WHAT IS REQUIRED: Could you write out, exactly as they stand, only the lines in the listing below from the line with "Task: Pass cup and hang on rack" to the line with "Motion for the", both ends included, without the pictures?

STORED DATA:
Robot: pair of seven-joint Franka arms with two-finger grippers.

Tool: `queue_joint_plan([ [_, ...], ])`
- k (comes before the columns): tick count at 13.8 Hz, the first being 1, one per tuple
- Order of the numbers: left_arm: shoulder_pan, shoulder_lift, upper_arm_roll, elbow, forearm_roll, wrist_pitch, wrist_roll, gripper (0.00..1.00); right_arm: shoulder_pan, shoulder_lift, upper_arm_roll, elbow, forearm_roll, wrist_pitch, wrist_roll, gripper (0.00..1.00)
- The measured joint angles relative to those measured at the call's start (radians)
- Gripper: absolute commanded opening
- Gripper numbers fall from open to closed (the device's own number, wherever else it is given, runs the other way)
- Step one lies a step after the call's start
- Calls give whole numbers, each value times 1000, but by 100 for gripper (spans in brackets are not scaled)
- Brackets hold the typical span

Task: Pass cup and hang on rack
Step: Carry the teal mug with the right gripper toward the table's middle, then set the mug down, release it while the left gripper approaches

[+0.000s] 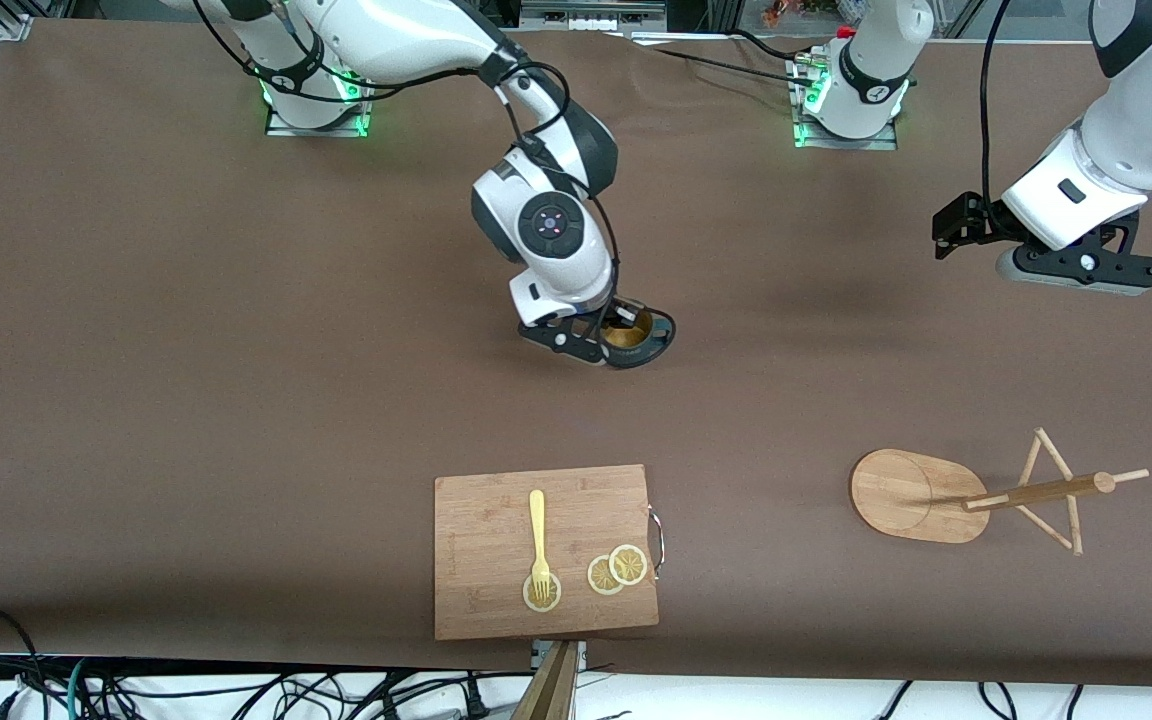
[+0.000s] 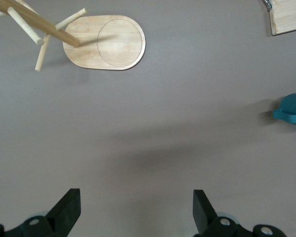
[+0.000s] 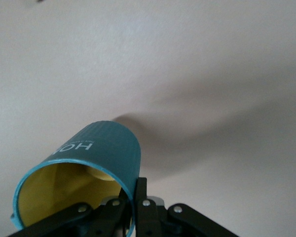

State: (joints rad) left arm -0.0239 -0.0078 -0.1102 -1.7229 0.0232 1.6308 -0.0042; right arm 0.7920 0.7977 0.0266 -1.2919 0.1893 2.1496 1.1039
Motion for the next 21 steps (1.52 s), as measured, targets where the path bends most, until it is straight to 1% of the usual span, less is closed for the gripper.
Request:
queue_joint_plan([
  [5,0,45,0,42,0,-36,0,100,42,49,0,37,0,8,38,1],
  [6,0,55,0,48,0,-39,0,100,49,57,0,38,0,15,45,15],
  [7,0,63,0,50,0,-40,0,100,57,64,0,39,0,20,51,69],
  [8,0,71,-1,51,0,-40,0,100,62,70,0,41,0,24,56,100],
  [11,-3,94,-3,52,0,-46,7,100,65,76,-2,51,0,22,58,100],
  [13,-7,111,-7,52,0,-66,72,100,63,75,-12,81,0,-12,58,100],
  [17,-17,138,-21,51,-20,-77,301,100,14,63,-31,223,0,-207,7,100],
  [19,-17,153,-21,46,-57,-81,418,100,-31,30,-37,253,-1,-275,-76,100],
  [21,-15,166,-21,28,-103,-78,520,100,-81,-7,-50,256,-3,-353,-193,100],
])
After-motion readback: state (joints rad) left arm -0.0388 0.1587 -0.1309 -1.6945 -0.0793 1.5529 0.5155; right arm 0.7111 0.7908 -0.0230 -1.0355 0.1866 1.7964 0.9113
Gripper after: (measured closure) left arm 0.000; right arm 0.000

WRITTEN RESPONSE:
Task: Pass cup and hang on rack
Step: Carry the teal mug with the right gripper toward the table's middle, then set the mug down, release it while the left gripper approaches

[+0.000s] 
[+0.000s] 
[+0.000s] 

State: (joints rad) left arm -0.0239 -0.0078 -0.1102 -1.7229 0.0232 1.6308 -0.0042; right arm 0.7920 0.7977 0.0266 -1.2919 0.1893 2.1496 1.1039
Motion for the next 21 steps (1.52 s), as measured, targets where the path bends most, until it is straight to 1% of the usual span, less is closed for the gripper.

The answer is now complete.